Given material START

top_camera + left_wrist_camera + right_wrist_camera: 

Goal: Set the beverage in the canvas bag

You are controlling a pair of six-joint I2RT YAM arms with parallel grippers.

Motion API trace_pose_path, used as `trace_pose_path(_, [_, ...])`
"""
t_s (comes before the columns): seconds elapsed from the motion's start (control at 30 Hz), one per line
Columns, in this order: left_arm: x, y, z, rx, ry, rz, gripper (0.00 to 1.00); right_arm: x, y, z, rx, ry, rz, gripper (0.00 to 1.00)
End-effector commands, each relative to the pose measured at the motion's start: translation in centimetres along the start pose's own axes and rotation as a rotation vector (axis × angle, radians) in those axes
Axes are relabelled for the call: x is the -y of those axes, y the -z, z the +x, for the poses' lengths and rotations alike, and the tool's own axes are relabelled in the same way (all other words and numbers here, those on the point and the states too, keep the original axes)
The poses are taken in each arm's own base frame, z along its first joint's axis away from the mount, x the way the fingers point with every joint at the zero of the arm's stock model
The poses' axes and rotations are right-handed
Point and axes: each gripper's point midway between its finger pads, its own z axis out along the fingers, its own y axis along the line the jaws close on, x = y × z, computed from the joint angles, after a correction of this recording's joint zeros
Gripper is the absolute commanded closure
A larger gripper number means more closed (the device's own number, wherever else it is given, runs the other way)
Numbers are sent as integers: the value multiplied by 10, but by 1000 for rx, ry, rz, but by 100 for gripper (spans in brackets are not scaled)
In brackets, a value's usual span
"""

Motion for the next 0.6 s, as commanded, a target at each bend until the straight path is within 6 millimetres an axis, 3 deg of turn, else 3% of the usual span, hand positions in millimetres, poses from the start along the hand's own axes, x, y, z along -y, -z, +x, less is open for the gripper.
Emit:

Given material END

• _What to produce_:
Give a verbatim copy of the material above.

• _Result of the task_:
top_camera + left_wrist_camera + right_wrist_camera: 

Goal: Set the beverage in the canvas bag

You are controlling a pair of six-joint I2RT YAM arms with parallel grippers.

Motion API trace_pose_path, used as `trace_pose_path(_, [_, ...])`
"""
t_s (comes before the columns): seconds elapsed from the motion's start (control at 30 Hz), one per line
Columns, in this order: left_arm: x, y, z, rx, ry, rz, gripper (0.00 to 1.00); right_arm: x, y, z, rx, ry, rz, gripper (0.00 to 1.00)
End-effector commands, each relative to the pose measured at the motion's start: translation in centimetres along the start pose's own axes and rotation as a rotation vector (axis × angle, radians) in those axes
Axes are relabelled for the call: x is the -y of those axes, y the -z, z the +x, for the poses' lengths and rotations alike, and the tool's own axes are relabelled in the same way (all other words and numbers here, those on the point and the states too, keep the original axes)
The poses are taken in each arm's own base frame, z along its first joint's axis away from the mount, x the way the fingers point with every joint at the zero of the arm's stock model
The poses' axes and rotations are right-handed
Point and axes: each gripper's point midway between its finger pads, its own z axis out along the fingers, its own y axis along the line the jaws close on, x = y × z, computed from the joint angles, after a correction of this recording's joint zeros
Gripper is the absolute commanded closure
A larger gripper number means more closed (the device's own number, wherever else it is given, runs the other way)
Numbers are sent as integers: the value multiplied by 10, but by 1000 for rx, ry, rz, but by 100 for gripper (spans in brackets are not scaled)
In brackets, a value's usual span
"""

Motion for the next 0.6 s, as commanded, a target at each bend until the straight path is within 6 millimetres an axis, 3 deg of turn, else 3% of the usual span, hand positions in millimetres, poses from the start along the hand's own axes, x, y, z along -y, -z, +x, less is open for the gripper.
Emit:

No more is needed to finish this exercise.